→ **Work to be completed**: Which lines below contain the word "light"? Copy each one.

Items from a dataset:
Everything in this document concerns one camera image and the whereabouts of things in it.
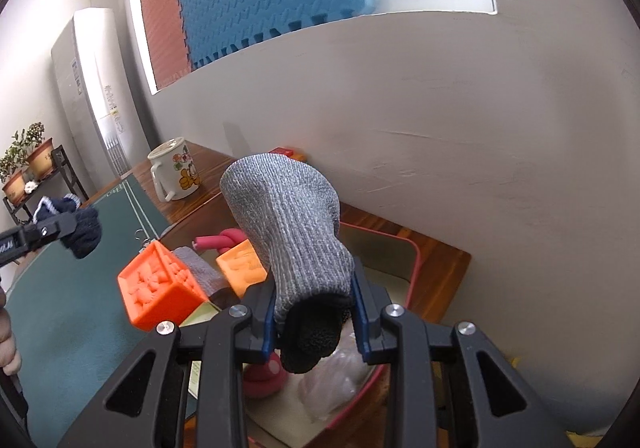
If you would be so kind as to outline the person's hand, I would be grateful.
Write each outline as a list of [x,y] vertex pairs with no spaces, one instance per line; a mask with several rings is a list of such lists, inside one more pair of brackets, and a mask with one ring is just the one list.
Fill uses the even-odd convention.
[[0,368],[7,376],[15,376],[21,366],[21,354],[17,350],[11,318],[6,311],[6,292],[0,288]]

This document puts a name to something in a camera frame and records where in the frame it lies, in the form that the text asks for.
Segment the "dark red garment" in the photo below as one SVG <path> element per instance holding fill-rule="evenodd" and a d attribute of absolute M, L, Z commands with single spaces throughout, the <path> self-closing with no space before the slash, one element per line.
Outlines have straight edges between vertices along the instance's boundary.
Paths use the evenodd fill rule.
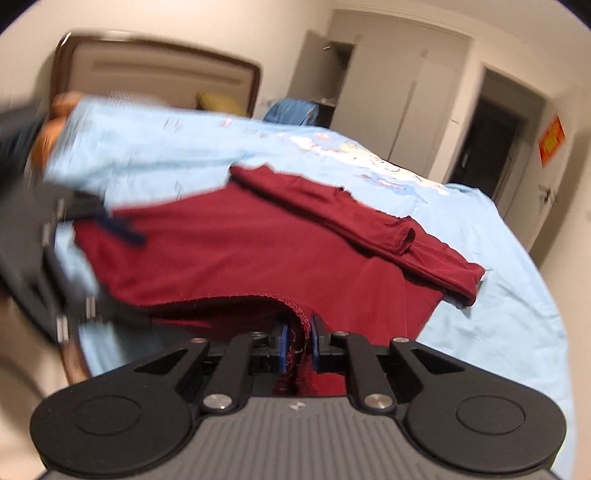
<path fill-rule="evenodd" d="M 303 396 L 345 391 L 342 377 L 315 372 L 305 357 L 314 316 L 383 345 L 416 338 L 445 297 L 475 302 L 483 267 L 414 219 L 266 166 L 229 173 L 215 191 L 114 211 L 141 244 L 76 221 L 76 244 L 100 285 L 153 311 L 197 306 L 194 328 L 217 339 L 266 329 L 287 307 L 298 318 L 287 369 Z"/>

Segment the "blue clothes pile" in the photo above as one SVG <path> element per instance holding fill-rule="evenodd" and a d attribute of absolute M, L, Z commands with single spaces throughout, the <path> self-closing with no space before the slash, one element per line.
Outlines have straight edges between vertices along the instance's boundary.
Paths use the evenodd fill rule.
<path fill-rule="evenodd" d="M 290 126 L 314 126 L 317 118 L 318 105 L 314 102 L 285 97 L 270 107 L 263 121 Z"/>

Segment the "light blue bed quilt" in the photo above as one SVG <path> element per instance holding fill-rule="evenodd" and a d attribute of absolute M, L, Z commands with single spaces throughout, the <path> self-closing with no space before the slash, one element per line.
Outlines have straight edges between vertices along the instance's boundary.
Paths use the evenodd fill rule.
<path fill-rule="evenodd" d="M 324 128 L 99 97 L 70 115 L 45 179 L 98 194 L 112 207 L 133 206 L 218 189 L 236 163 L 342 187 L 374 209 L 417 220 L 483 266 L 476 303 L 442 301 L 419 339 L 551 397 L 568 425 L 553 469 L 572 477 L 577 426 L 566 329 L 531 257 L 480 191 L 425 179 Z"/>

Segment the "orange pillow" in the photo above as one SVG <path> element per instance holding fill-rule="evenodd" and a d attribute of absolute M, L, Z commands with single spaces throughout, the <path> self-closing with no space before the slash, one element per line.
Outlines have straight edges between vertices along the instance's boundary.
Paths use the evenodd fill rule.
<path fill-rule="evenodd" d="M 83 97 L 84 94 L 81 92 L 70 91 L 58 94 L 54 98 L 50 108 L 50 120 L 41 128 L 32 148 L 31 165 L 35 171 L 45 170 L 68 117 Z"/>

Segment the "brown padded headboard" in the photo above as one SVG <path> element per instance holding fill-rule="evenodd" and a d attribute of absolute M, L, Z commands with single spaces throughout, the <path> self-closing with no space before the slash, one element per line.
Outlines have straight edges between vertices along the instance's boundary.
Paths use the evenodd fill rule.
<path fill-rule="evenodd" d="M 262 67 L 221 51 L 123 31 L 71 31 L 53 55 L 49 99 L 76 91 L 113 91 L 157 97 L 194 109 L 199 92 L 225 94 L 252 116 Z"/>

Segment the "yellow pillow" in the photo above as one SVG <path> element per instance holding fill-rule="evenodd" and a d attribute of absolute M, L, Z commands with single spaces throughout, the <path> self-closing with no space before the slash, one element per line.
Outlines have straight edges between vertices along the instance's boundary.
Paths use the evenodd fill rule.
<path fill-rule="evenodd" d="M 195 95 L 197 108 L 202 111 L 224 113 L 239 117 L 247 117 L 249 113 L 238 104 L 235 98 L 219 93 L 198 92 Z"/>

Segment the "white room door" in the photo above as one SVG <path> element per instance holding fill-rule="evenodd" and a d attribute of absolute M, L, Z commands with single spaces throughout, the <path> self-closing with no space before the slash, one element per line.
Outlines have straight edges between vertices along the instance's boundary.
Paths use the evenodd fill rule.
<path fill-rule="evenodd" d="M 552 160 L 543 168 L 540 162 L 538 141 L 553 117 L 558 115 L 562 122 L 566 141 L 558 149 Z M 547 103 L 542 114 L 539 128 L 534 137 L 530 159 L 523 170 L 513 199 L 506 215 L 505 223 L 526 250 L 530 250 L 542 230 L 550 213 L 547 205 L 540 208 L 538 185 L 550 186 L 558 194 L 570 155 L 574 137 L 579 127 L 580 105 L 573 94 L 563 95 Z"/>

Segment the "grey wardrobe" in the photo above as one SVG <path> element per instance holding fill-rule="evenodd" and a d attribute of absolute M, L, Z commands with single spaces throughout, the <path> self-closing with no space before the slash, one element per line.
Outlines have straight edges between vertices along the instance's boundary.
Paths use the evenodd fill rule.
<path fill-rule="evenodd" d="M 329 127 L 394 165 L 431 169 L 471 40 L 434 25 L 351 10 L 308 32 L 287 94 L 329 104 Z"/>

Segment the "red door decoration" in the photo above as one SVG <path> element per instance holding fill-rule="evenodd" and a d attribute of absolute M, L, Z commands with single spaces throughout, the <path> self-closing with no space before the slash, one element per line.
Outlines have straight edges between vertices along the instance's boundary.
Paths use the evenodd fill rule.
<path fill-rule="evenodd" d="M 565 141 L 566 135 L 562 122 L 560 117 L 555 115 L 538 141 L 540 162 L 543 168 L 548 165 Z"/>

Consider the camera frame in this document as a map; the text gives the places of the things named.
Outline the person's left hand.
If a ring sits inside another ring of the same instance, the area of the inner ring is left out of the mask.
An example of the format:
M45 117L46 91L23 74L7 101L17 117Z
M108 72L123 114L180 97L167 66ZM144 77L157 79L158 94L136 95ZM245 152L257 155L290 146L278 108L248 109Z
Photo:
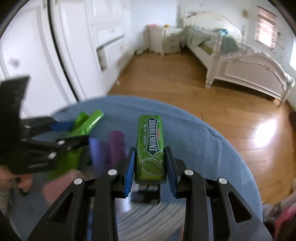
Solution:
M27 194L33 186L33 174L14 174L7 166L1 165L1 196L6 196L13 187Z

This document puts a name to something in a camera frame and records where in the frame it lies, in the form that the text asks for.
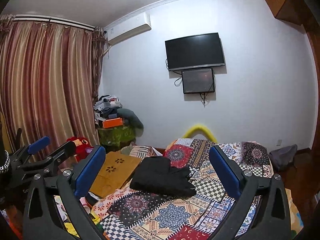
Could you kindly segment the green patterned storage box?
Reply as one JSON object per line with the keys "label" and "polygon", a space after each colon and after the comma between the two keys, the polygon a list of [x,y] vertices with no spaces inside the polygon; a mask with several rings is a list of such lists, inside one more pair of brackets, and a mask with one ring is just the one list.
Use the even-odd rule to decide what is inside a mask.
{"label": "green patterned storage box", "polygon": [[135,129],[131,126],[117,126],[112,128],[99,128],[99,142],[105,146],[120,146],[136,140]]}

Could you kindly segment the striped red gold curtain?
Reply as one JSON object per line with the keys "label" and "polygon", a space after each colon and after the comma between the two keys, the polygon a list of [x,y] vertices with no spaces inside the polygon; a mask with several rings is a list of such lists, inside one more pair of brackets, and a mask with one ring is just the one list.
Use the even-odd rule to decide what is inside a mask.
{"label": "striped red gold curtain", "polygon": [[98,144],[93,105],[105,44],[98,27],[1,16],[1,115],[11,144],[18,131],[24,145],[49,137],[37,159],[72,137]]}

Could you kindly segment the large black wall television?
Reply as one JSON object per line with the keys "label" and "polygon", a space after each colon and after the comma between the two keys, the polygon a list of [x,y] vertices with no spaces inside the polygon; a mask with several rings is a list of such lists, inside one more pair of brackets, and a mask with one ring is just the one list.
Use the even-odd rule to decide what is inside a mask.
{"label": "large black wall television", "polygon": [[184,70],[225,65],[218,33],[180,37],[165,41],[168,70]]}

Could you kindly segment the yellow garment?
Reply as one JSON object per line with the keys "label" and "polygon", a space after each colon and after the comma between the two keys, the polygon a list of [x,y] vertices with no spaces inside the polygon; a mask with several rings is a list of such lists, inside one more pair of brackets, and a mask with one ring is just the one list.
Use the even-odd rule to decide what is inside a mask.
{"label": "yellow garment", "polygon": [[[93,221],[95,225],[99,224],[101,221],[100,217],[97,216],[94,212],[88,213],[88,216],[90,217],[90,219]],[[75,227],[73,226],[69,218],[67,218],[67,220],[64,221],[64,225],[70,234],[74,235],[75,237],[79,237]]]}

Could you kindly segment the bamboo lap desk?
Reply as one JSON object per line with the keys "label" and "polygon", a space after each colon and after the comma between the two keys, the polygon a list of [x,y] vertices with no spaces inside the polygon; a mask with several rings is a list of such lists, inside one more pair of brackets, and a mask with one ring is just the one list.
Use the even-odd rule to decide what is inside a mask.
{"label": "bamboo lap desk", "polygon": [[114,193],[129,181],[141,161],[120,152],[109,152],[89,191],[101,198]]}

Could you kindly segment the dark grey cushion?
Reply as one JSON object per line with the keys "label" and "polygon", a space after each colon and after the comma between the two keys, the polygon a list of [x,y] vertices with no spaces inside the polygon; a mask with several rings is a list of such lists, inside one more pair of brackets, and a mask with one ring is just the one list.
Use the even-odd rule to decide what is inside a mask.
{"label": "dark grey cushion", "polygon": [[127,123],[136,129],[144,129],[143,123],[140,121],[138,116],[132,110],[126,108],[117,109],[117,115],[124,120],[127,120]]}

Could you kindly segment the red plush toy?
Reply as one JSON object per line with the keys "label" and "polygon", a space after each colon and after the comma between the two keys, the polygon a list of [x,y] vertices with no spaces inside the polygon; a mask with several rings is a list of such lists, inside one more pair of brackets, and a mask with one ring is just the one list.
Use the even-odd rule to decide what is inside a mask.
{"label": "red plush toy", "polygon": [[89,140],[86,137],[71,137],[67,141],[72,141],[75,143],[75,158],[79,162],[82,159],[85,159],[93,150]]}

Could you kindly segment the black zip hoodie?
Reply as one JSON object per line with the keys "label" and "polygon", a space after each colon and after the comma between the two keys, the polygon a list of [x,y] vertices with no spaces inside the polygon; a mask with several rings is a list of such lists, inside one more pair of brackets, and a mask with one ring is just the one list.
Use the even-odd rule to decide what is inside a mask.
{"label": "black zip hoodie", "polygon": [[147,157],[136,168],[130,188],[161,196],[192,197],[196,187],[189,181],[190,167],[171,165],[162,156]]}

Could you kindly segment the white wall air conditioner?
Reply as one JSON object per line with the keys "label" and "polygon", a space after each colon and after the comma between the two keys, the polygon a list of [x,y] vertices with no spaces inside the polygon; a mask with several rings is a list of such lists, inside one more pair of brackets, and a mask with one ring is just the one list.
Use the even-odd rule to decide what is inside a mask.
{"label": "white wall air conditioner", "polygon": [[147,12],[119,20],[105,27],[107,45],[114,46],[150,30],[151,20]]}

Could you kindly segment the orange box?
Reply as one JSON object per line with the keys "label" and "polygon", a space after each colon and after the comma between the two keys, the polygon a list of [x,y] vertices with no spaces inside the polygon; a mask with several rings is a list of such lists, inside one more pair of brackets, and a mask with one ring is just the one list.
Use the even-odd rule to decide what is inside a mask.
{"label": "orange box", "polygon": [[123,125],[123,119],[122,118],[114,118],[114,119],[108,119],[103,121],[103,128],[113,128]]}

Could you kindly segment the small black wall monitor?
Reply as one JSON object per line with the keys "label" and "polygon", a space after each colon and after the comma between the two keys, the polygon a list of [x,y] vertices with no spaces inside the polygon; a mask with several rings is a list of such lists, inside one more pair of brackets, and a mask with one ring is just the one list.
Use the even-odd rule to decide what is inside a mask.
{"label": "small black wall monitor", "polygon": [[212,68],[183,70],[184,94],[214,93],[215,77]]}

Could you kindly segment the grey backpack on floor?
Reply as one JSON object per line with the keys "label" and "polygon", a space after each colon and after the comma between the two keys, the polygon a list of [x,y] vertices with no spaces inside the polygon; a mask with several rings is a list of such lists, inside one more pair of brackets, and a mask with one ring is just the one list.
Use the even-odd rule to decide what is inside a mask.
{"label": "grey backpack on floor", "polygon": [[293,162],[294,156],[297,153],[297,145],[286,146],[277,150],[271,151],[268,156],[276,171],[284,170],[289,163]]}

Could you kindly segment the wooden overhead cabinet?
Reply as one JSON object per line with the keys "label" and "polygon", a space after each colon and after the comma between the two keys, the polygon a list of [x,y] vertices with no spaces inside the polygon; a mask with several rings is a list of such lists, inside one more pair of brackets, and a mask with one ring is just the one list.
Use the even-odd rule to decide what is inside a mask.
{"label": "wooden overhead cabinet", "polygon": [[303,0],[265,0],[273,16],[296,25],[304,24],[310,16],[308,6]]}

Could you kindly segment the patchwork patterned bedspread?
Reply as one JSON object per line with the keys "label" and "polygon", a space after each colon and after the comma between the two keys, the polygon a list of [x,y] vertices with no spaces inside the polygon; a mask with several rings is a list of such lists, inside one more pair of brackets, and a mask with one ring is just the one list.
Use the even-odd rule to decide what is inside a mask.
{"label": "patchwork patterned bedspread", "polygon": [[[209,161],[214,142],[179,138],[164,151],[172,166],[190,168],[192,197],[165,197],[130,188],[131,180],[101,198],[89,192],[86,201],[98,229],[107,239],[207,239],[232,208]],[[252,141],[218,144],[242,170],[271,178],[273,168],[267,149]]]}

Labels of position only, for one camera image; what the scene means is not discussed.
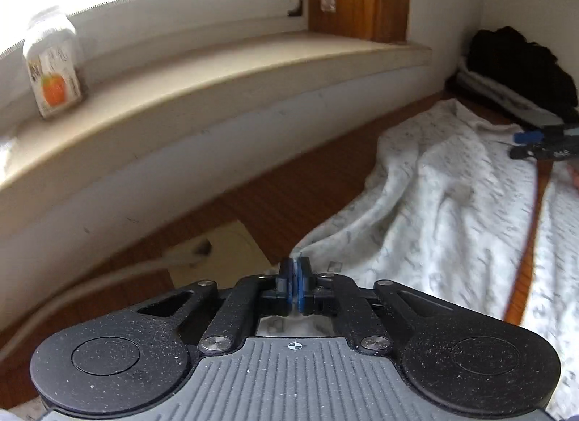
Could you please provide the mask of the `person's right hand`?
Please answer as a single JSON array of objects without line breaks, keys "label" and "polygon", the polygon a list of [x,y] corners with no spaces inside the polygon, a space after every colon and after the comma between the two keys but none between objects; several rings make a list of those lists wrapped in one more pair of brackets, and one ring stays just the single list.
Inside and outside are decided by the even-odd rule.
[{"label": "person's right hand", "polygon": [[576,166],[568,164],[567,171],[571,180],[571,184],[576,190],[579,190],[579,170]]}]

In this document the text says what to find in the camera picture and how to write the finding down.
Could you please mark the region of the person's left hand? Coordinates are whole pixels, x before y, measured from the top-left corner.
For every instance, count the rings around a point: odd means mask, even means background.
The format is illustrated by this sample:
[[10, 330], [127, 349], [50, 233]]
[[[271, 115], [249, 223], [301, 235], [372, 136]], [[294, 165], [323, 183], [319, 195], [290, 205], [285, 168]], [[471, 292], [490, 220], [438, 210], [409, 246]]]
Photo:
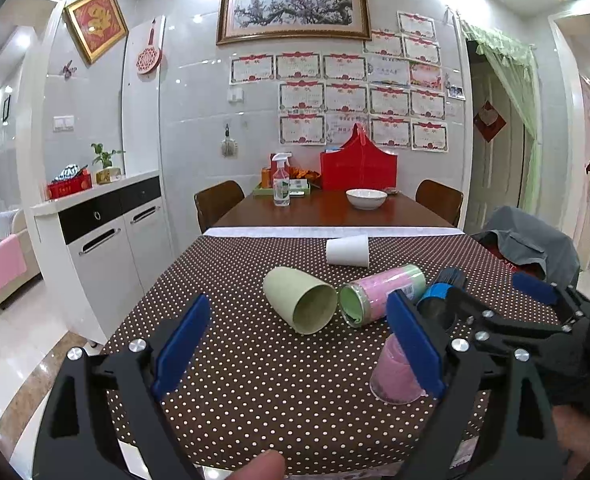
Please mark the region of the person's left hand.
[[286, 476], [284, 457], [277, 451], [268, 450], [248, 464], [232, 472], [228, 480], [283, 480]]

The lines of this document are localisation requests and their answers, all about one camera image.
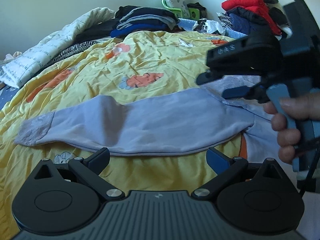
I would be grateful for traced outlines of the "lavender small garment with lace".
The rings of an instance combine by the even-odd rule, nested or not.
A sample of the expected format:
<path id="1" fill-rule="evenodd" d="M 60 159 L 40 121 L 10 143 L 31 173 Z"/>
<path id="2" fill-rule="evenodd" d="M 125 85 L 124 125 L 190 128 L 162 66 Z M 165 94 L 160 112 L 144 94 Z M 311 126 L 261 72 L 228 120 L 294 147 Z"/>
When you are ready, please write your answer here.
<path id="1" fill-rule="evenodd" d="M 64 142 L 113 156 L 175 156 L 207 150 L 243 133 L 250 161 L 278 156 L 271 116 L 254 100 L 226 100 L 227 88 L 251 87 L 253 76 L 226 76 L 198 88 L 125 105 L 99 95 L 76 106 L 25 120 L 15 142 L 36 146 Z"/>

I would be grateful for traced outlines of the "folded dark clothes stack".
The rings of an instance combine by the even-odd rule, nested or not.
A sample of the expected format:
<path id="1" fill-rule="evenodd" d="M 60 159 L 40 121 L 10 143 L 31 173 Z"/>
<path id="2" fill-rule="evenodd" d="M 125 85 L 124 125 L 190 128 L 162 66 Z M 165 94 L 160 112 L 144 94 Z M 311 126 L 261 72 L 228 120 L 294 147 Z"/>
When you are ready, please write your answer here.
<path id="1" fill-rule="evenodd" d="M 127 5 L 120 7 L 115 17 L 96 23 L 76 35 L 75 43 L 104 37 L 124 38 L 135 31 L 173 31 L 180 20 L 171 11 L 153 7 Z"/>

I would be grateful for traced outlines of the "navy blue quilted jacket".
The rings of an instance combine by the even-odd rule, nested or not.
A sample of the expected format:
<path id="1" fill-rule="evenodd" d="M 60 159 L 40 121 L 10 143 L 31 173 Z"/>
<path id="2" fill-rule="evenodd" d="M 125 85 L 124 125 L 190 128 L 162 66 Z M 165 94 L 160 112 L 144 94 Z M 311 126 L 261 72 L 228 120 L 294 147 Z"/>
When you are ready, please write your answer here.
<path id="1" fill-rule="evenodd" d="M 226 11 L 231 18 L 231 23 L 235 31 L 251 34 L 253 32 L 265 32 L 268 30 L 268 23 L 256 13 L 242 7 L 235 7 Z"/>

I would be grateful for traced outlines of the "red padded jacket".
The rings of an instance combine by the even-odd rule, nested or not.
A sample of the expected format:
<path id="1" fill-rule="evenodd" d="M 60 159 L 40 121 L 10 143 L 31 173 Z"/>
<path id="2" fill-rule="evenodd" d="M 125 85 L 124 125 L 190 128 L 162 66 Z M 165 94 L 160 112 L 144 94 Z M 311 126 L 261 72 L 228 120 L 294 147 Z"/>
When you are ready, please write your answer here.
<path id="1" fill-rule="evenodd" d="M 274 35 L 280 36 L 281 30 L 269 15 L 269 8 L 263 0 L 227 0 L 221 3 L 224 11 L 236 14 L 249 22 L 268 25 Z"/>

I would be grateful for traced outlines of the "black white printed bag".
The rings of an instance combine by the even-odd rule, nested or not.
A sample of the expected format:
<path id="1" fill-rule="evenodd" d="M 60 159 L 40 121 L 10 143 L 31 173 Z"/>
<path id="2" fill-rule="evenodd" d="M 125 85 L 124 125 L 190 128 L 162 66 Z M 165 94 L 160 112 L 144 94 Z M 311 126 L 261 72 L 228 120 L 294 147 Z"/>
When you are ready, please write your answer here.
<path id="1" fill-rule="evenodd" d="M 193 25 L 193 31 L 217 35 L 225 35 L 226 33 L 226 30 L 219 22 L 205 18 L 196 21 L 196 23 Z"/>

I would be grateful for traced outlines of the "green plastic chair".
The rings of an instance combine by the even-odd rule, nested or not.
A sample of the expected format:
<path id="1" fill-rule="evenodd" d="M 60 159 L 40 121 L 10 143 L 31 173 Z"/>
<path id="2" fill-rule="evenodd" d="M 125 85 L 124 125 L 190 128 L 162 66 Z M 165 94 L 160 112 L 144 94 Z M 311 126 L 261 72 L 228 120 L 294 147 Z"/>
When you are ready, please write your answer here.
<path id="1" fill-rule="evenodd" d="M 188 7 L 189 17 L 185 14 L 186 10 L 181 8 L 171 8 L 167 5 L 166 0 L 162 0 L 162 5 L 165 9 L 171 11 L 178 18 L 190 19 L 190 20 L 199 20 L 202 18 L 207 18 L 207 9 L 200 5 L 200 3 L 191 4 L 191 7 Z"/>

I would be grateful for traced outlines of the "light blue knitted blanket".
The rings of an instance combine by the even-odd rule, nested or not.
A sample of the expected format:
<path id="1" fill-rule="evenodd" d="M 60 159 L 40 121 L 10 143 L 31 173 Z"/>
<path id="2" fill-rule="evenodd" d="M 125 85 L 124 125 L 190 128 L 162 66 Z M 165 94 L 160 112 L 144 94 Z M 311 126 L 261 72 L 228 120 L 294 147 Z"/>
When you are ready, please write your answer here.
<path id="1" fill-rule="evenodd" d="M 239 39 L 246 35 L 232 29 L 225 29 L 222 25 L 215 20 L 200 19 L 200 20 L 189 20 L 180 18 L 178 26 L 186 31 L 197 31 L 205 34 L 217 34 L 222 36 L 228 36 L 230 38 Z"/>

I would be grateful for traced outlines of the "yellow carrot print bedsheet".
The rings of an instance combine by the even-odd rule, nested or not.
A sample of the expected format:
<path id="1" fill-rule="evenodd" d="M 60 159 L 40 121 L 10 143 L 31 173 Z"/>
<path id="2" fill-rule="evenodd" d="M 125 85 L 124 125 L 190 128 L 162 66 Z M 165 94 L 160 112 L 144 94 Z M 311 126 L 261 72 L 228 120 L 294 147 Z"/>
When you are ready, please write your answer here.
<path id="1" fill-rule="evenodd" d="M 61 142 L 28 148 L 14 144 L 23 120 L 61 110 L 97 95 L 122 105 L 196 87 L 206 70 L 207 50 L 214 38 L 195 32 L 139 31 L 124 39 L 107 38 L 85 51 L 53 64 L 1 106 L 1 239 L 19 229 L 11 205 L 31 170 L 43 157 L 66 163 L 89 152 Z M 205 151 L 178 157 L 111 157 L 101 173 L 106 181 L 129 190 L 193 191 L 216 173 L 205 163 Z"/>

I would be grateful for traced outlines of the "white text print quilt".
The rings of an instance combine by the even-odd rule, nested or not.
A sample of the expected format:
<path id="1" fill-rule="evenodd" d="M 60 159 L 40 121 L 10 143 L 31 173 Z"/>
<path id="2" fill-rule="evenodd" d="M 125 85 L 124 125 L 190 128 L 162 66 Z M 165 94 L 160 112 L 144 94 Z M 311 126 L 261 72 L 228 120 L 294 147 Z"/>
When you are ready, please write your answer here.
<path id="1" fill-rule="evenodd" d="M 95 8 L 81 15 L 61 30 L 43 38 L 22 55 L 1 66 L 1 82 L 10 87 L 21 88 L 35 73 L 44 69 L 57 54 L 71 46 L 77 35 L 114 16 L 115 12 L 109 8 Z"/>

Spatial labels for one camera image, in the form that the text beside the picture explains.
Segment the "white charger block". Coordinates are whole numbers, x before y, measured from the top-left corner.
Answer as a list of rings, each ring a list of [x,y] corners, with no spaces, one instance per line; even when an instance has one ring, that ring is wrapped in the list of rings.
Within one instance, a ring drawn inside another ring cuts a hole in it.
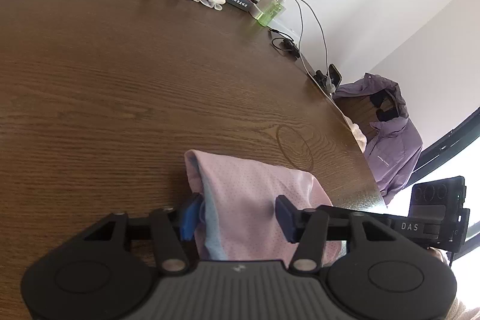
[[[252,3],[249,13],[255,19],[258,20],[277,0],[259,0],[257,3]]]

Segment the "green hand sanitizer bottle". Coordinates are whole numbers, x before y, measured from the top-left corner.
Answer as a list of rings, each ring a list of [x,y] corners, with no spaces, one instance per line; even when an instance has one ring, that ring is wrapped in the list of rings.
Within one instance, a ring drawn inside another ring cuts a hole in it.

→ **Finished task**:
Segment the "light blue bed quilt" in the photo above as one SVG <path> element per instance holding fill-rule="evenodd" and a d attribute of absolute M, L, Z commands with single spaces throughout, the <path> self-closing with no space before the slash, one element per line.
I would be grateful for traced outlines of the "light blue knitted blanket".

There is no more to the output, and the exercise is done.